## Problem to work on
In the records below, pick out all lines containing the word "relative".

## Data records
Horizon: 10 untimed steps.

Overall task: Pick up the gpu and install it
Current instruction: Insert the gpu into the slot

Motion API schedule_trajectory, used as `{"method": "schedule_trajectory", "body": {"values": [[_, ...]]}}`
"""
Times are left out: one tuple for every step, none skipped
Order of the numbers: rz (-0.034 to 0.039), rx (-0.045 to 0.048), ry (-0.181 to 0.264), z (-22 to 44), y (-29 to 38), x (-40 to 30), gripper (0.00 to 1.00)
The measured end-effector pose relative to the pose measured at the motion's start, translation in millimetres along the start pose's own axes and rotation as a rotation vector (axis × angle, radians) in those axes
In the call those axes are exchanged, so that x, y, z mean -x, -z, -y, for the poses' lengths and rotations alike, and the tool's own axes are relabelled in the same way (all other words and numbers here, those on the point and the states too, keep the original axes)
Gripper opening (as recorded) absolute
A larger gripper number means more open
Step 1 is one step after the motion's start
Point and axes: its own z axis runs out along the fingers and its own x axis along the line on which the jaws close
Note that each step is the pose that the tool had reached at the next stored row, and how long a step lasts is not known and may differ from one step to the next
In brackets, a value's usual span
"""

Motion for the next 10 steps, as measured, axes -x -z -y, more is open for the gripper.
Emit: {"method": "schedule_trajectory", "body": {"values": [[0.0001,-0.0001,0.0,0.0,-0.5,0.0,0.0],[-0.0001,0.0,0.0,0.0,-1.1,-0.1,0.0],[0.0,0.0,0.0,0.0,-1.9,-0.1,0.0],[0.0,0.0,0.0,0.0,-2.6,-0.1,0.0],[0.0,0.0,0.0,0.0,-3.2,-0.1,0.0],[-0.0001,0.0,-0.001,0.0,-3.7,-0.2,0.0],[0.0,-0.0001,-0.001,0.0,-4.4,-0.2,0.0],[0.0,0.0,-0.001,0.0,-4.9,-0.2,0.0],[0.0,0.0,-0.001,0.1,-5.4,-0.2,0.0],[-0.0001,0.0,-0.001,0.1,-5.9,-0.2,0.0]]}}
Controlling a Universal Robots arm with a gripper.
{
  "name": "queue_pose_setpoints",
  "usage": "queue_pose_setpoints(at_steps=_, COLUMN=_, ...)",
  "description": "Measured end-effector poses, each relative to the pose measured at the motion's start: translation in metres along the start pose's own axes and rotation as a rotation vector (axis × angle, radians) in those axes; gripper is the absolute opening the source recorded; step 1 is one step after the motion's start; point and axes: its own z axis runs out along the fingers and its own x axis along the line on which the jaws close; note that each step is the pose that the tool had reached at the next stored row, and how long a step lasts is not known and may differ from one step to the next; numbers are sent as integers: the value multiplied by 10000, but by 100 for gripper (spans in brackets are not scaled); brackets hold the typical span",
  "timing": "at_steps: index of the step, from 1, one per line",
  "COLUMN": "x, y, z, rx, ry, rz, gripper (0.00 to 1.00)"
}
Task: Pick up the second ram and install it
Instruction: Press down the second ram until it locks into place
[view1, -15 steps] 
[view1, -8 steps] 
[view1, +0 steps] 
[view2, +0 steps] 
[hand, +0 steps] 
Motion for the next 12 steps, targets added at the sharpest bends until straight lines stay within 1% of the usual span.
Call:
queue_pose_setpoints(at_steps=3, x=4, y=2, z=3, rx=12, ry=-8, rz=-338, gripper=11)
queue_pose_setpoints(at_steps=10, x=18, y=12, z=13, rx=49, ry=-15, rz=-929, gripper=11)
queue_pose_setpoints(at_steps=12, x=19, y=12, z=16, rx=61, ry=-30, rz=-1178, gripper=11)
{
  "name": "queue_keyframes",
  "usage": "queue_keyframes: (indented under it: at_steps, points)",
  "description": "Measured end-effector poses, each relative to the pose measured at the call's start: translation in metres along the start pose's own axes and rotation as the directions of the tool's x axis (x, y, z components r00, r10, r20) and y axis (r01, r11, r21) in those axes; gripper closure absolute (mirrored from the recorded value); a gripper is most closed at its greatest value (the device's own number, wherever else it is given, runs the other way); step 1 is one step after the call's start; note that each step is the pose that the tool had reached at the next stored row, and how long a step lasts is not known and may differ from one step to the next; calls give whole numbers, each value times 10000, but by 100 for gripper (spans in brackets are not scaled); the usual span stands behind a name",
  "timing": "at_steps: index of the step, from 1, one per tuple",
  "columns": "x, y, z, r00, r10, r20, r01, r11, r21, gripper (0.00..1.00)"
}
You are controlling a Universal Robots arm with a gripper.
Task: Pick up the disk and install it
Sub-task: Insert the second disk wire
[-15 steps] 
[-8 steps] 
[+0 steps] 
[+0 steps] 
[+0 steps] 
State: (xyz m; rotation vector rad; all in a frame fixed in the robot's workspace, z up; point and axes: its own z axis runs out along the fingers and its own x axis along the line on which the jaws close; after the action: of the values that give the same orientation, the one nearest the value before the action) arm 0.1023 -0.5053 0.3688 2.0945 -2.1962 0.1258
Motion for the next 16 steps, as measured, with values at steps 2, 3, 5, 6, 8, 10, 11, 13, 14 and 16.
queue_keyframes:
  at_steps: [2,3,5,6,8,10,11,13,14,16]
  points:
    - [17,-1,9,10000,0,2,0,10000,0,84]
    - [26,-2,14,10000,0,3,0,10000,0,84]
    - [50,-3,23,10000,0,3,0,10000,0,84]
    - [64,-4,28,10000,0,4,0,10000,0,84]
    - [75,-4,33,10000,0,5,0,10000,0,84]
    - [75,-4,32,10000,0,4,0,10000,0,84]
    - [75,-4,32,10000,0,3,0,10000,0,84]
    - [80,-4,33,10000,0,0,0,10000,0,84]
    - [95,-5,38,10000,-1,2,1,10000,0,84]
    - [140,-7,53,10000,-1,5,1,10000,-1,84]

## Answer section
The measured end-effector pose relative to the pose measured at the motion's start, translation in millimetres along the start pose's own axes and rotation as a rotation vector (axis × angle, radians) in those axes
  "description": "Measured end-effector poses, each relative to the pose measured at the motion's start: translation in metres along the start pose's own axes and rotation as a rotation vector (axis × angle, radians) in those axes; gripper is the absolute opening the source recorded; step 1 is one step after the motion's start; point and axes: its own z axis runs out along the fingers and its own x axis along the line on which the jaws close; note that each step is the pose that the tool had reached at the next stored row, and how long a step lasts is not known and may differ from one step to the next; numbers are sent as integers: the value multiplied by 10000, but by 100 for gripper (spans in brackets are not scaled); brackets hold the typical span",
  "description": "Measured end-effector poses, each relative to the pose measured at the call's start: translation in metres along the start pose's own axes and rotation as the directions of the tool's x axis (x, y, z components r00, r10, r20) and y axis (r01, r11, r21) in those axes; gripper closure absolute (mirrored from the recorded value); a gripper is most closed at its greatest value (the device's own number, wherever else it is given, runs the other way); step 1 is one step after the call's start; note that each step is the pose that the tool had reached at the next stored row, and how long a step lasts is not known and may differ from one step to the next; calls give whole numbers, each value times 10000, but by 100 for gripper (spans in brackets are not scaled); the usual span stands behind a name",

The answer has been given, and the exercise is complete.